5. Extra-gonadal aromatase and cardio-renal protection

A unique feature of extra-gonadally synthesized estrogens is being produced locally in concentrations high enough to exert local biological effects with limited systematic effects [29]. Despite the documented cardioprotective effects of estrogen, the use of estrogen-replacement therapy as a cardioprotective agent is still controversial [16]. This is due to the fact that estrogens have major off-target effects which include increased risks of breast and endometrial cancer, as well as thromboembolisms and strokes [186]. However, evidence suggests that the regulation of aromatase enzyme activity and expression protects against cardiac and vascular damage [187]. The aromatase enzyme was found to be expressed in the coronary endothelium and has an effect on the cardiac function and structural modelling as a result of the localized conversion of androgens to E₂ in an acute MI male mouse model [187]. Bayard et al. also demonstrated the activity of aromatase enzyme using female rat arterial smooth muscle cells and bovine coronary endothelial cells in in-vitro models [188,189]. Another research revealed that aromatase activity is demonstrated in human arterial smooth muscle cells and therefore hypothesized that E₂ produced in vascular smooth muscle cells regulates cardiac contractility and vascular tone (autocrine activity) while stimulating nitric oxide production and angiogenesis in endothelial cells (paracrine activity) [128]. In order to investigate whether upregulation of cardiac aromatase expression could improve ischemic resilience, Bell et al. conducted a study on hearts from male transgenic aromatase-overexpressing mice (AROM+), using an expression vector for human P-450 aromatase [190]. The male AROM+ mice have lower testosterone and higher E₂ levels than wild-type male mice.

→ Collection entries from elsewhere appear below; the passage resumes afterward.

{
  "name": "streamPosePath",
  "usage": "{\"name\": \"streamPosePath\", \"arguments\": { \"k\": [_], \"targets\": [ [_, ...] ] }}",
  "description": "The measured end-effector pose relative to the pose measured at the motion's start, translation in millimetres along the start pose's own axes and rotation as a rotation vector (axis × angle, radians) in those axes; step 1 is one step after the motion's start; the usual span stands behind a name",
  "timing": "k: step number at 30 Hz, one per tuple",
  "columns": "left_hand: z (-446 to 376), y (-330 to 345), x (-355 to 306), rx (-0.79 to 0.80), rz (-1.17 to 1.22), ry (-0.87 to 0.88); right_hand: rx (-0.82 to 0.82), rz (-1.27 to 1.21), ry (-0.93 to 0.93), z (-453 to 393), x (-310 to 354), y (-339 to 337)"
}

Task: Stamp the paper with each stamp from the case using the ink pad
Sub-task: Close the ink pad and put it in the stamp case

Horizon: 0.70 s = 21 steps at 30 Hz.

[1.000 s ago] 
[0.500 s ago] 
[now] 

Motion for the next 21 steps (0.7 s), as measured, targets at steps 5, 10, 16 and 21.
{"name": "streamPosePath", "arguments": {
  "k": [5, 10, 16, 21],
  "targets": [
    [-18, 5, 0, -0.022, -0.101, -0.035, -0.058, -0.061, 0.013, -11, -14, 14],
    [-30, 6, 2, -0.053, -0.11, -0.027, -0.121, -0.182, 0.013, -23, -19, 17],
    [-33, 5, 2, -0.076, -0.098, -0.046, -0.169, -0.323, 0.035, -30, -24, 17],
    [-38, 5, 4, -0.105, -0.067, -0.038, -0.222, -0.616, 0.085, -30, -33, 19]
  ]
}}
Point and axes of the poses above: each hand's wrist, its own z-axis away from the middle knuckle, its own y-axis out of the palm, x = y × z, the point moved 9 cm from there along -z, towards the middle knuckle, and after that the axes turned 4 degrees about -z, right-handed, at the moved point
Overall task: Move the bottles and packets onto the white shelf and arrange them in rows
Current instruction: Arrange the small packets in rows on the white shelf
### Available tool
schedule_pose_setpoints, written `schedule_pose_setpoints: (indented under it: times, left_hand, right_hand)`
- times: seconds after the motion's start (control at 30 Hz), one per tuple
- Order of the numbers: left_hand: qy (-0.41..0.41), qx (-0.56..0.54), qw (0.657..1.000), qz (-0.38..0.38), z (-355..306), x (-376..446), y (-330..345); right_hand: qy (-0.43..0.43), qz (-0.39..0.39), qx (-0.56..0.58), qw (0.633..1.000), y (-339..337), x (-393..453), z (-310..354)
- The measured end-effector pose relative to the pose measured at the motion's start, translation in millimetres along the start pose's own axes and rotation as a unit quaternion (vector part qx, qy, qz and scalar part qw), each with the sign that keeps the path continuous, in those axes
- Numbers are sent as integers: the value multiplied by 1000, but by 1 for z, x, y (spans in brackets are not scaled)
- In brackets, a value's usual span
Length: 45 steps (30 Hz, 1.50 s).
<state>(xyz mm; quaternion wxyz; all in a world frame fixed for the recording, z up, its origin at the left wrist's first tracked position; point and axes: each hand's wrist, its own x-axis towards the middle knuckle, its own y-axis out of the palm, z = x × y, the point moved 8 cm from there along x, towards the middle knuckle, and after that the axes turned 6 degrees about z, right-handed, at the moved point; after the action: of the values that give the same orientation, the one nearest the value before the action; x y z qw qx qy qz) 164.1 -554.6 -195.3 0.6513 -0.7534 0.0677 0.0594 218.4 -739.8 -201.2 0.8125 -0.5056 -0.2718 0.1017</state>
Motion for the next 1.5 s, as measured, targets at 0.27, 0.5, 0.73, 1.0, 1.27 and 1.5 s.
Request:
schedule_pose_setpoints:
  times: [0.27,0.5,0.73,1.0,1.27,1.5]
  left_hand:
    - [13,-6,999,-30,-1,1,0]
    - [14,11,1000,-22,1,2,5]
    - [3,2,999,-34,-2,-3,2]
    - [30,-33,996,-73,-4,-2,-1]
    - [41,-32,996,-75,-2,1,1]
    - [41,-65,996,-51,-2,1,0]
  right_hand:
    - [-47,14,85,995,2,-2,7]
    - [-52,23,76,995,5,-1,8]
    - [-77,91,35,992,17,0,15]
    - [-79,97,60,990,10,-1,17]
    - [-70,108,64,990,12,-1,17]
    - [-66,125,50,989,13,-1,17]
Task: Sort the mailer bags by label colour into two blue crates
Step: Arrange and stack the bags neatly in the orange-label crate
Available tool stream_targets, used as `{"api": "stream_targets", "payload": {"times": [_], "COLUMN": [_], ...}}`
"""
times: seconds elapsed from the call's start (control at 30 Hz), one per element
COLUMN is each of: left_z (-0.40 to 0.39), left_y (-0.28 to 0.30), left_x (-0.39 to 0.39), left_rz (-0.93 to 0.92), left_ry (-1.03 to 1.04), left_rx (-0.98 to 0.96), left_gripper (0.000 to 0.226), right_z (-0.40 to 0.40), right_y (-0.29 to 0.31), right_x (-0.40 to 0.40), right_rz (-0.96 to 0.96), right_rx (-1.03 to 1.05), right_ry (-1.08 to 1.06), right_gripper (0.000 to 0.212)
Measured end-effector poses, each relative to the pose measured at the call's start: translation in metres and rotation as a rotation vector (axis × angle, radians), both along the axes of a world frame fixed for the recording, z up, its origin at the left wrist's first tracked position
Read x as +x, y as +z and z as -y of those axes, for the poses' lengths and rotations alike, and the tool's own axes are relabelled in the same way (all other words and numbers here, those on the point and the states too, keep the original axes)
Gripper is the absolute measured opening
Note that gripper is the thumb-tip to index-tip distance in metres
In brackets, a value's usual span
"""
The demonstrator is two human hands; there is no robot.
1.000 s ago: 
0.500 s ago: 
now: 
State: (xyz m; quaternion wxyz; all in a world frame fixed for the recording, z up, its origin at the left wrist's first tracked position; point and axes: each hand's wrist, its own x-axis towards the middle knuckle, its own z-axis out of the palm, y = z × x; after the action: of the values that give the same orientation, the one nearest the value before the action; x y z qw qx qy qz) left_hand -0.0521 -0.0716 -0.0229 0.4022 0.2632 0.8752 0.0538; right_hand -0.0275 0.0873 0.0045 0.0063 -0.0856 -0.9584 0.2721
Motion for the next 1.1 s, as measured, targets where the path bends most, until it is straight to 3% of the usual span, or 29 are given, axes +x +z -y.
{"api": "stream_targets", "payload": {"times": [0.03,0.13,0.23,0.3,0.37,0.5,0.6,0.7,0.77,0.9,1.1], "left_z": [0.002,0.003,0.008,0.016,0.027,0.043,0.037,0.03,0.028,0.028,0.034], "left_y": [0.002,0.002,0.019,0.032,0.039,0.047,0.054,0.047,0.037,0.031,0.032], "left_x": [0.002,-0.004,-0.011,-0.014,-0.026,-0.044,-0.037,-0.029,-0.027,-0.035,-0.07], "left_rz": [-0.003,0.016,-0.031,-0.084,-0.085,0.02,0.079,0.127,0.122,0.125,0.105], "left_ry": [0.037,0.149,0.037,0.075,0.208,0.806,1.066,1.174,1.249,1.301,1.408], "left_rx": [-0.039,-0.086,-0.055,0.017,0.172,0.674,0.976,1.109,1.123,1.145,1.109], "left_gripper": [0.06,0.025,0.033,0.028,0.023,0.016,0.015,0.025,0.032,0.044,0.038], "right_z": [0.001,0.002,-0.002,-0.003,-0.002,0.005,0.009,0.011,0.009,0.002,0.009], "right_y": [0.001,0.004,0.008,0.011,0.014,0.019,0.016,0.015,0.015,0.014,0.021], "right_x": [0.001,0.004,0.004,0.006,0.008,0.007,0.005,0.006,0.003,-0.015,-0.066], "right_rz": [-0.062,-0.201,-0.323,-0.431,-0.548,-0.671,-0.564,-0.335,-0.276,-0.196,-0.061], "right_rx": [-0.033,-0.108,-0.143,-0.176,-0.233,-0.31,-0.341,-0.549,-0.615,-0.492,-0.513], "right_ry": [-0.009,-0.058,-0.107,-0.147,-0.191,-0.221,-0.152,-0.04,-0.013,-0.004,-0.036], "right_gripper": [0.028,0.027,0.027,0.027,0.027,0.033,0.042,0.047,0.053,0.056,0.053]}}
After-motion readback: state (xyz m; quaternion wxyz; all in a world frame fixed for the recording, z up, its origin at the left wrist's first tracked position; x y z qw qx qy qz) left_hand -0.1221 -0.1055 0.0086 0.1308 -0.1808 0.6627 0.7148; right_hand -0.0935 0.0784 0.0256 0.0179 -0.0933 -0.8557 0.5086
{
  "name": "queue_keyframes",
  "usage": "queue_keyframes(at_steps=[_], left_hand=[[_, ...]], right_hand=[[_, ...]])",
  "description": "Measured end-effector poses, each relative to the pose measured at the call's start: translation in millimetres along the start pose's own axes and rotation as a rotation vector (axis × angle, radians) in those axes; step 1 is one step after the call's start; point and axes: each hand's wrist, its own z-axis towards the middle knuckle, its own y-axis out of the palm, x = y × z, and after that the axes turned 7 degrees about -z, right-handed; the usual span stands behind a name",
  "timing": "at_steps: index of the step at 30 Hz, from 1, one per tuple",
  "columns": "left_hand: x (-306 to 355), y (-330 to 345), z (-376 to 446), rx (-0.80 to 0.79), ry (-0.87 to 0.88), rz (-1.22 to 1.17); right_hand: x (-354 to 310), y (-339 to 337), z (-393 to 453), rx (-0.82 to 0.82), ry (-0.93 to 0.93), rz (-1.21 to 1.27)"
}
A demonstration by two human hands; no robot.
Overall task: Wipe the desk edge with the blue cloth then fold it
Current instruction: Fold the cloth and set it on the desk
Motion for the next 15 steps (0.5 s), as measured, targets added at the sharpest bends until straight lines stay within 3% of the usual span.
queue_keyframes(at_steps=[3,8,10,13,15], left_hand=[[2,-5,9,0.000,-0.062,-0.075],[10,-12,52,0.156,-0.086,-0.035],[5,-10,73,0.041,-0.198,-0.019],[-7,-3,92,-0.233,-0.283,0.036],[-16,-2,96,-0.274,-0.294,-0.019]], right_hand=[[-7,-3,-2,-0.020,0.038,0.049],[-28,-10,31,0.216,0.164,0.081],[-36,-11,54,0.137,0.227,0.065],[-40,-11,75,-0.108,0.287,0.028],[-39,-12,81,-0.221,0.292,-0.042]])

Interestingly, ischemic contracture are attenuated in AROM+ hearts, suggesting that aromatase regulation modulates cardiac performance after ischemia [190]. Another recent study found that HF is associated with local deficiency of cardiac estrogen and downregulation of aromatase, thus suggesting that the restoring the transcript level of cardiac aromatase can protect against HF [191]. Taken together, the abovementioned information indicate a need for more investigation into the potential role of extra-gonadal aromatization and the importance of restoring cardiac aromatase and enhancing estrogen signalling in conferring cardio-renal protection.

6. Conclusion and future prospects

Aromatase is localized in gonadal and extra-gonadal sites in the human body and plays a pivotal role in estrogen biosynthesis. For instance, it is established now that the brain can synthesize estrogen, and that brain aromatase is crucial for neuroprotection [192]. In this context, we propose that estrogenesis within the cardiovascular and renal systems may function to provide cardio-renal protection as well. We argue that aromatase has a fundamental effect in cardio-renal protection through increasing the level of estrogen. In other words, aromatase can function as a component of androgen metabolism that directly supplies estrogen to cardiovascular tissues. Future studies are required to properly understand this complex relationship, and identify the role of aromatization in preserving cardiovascular and renal health.

Data availability

No data was used for the research described in the article.